> [Instructions for the task]
A single number is the whole answer: the count of lines in these entries that hold "camera".

# # # # # # #

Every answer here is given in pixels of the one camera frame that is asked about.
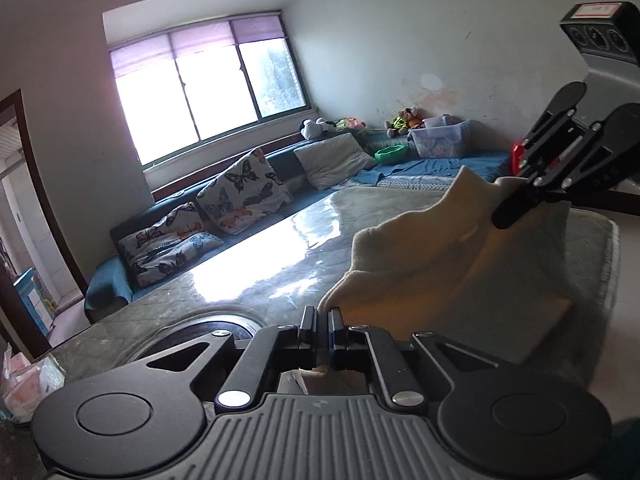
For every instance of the clear plastic storage box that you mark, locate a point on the clear plastic storage box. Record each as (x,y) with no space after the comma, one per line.
(442,142)

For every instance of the round black induction cooktop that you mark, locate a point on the round black induction cooktop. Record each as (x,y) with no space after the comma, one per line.
(200,330)

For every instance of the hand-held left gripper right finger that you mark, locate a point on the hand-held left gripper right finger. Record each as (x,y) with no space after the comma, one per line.
(334,330)

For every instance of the small clear plastic box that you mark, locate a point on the small clear plastic box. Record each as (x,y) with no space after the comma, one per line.
(440,121)

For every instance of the grey cushion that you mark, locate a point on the grey cushion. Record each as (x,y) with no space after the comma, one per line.
(332,160)

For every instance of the pink green toy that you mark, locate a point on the pink green toy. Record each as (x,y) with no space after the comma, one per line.
(352,124)

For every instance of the brown door frame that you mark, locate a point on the brown door frame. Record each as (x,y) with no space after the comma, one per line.
(40,185)

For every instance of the pink white plastic packet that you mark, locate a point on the pink white plastic packet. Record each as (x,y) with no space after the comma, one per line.
(30,380)

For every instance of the blue toy cabinet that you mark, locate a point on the blue toy cabinet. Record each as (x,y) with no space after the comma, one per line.
(32,300)

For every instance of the cream garment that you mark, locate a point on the cream garment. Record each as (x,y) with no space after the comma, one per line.
(425,260)

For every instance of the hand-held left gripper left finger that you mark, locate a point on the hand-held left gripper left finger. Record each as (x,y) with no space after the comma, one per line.
(310,330)

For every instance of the blue corner sofa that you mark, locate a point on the blue corner sofa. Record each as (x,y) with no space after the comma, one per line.
(107,280)

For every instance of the panda plush toy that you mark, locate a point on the panda plush toy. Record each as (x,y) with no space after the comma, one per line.
(315,129)

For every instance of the window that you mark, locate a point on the window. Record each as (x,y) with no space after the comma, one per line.
(210,90)

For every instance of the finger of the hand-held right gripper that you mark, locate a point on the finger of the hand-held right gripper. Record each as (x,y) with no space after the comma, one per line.
(550,130)
(550,180)

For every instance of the blue sofa cover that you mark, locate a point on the blue sofa cover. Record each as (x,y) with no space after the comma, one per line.
(440,167)

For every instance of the green plastic bowl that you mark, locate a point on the green plastic bowl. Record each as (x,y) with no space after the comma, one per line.
(390,153)

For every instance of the brown plush bear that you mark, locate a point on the brown plush bear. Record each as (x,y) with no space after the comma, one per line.
(411,116)

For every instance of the purple window blind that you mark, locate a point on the purple window blind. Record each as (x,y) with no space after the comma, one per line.
(200,42)

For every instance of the red plastic stool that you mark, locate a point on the red plastic stool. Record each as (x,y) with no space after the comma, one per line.
(517,152)

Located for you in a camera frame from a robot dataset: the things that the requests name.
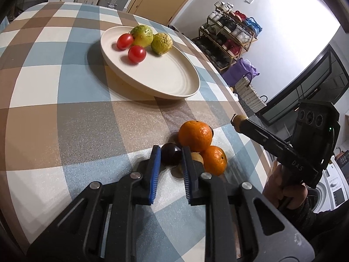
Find purple bag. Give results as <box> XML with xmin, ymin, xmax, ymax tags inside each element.
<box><xmin>221</xmin><ymin>58</ymin><xmax>261</xmax><ymax>88</ymax></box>

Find large cream plate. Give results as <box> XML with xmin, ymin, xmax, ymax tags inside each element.
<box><xmin>100</xmin><ymin>26</ymin><xmax>201</xmax><ymax>99</ymax></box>

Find woven basket bag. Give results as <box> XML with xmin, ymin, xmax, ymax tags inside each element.
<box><xmin>234</xmin><ymin>74</ymin><xmax>268</xmax><ymax>114</ymax></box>

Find wooden shoe rack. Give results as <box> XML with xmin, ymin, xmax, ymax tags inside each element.
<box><xmin>192</xmin><ymin>1</ymin><xmax>262</xmax><ymax>72</ymax></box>

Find orange tangerine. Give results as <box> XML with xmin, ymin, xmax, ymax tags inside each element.
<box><xmin>178</xmin><ymin>121</ymin><xmax>212</xmax><ymax>153</ymax></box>
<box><xmin>200</xmin><ymin>145</ymin><xmax>228</xmax><ymax>176</ymax></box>

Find white washing machine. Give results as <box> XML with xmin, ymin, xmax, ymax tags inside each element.
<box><xmin>308</xmin><ymin>166</ymin><xmax>349</xmax><ymax>213</ymax></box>

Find bumpy yellow guava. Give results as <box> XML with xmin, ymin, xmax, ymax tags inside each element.
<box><xmin>151</xmin><ymin>33</ymin><xmax>173</xmax><ymax>55</ymax></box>

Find small brown longan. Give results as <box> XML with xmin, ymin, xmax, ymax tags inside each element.
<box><xmin>190</xmin><ymin>152</ymin><xmax>204</xmax><ymax>167</ymax></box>
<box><xmin>231</xmin><ymin>115</ymin><xmax>247</xmax><ymax>127</ymax></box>

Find round red tomato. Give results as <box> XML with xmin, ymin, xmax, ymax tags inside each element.
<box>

# # # # # # #

> [Written response]
2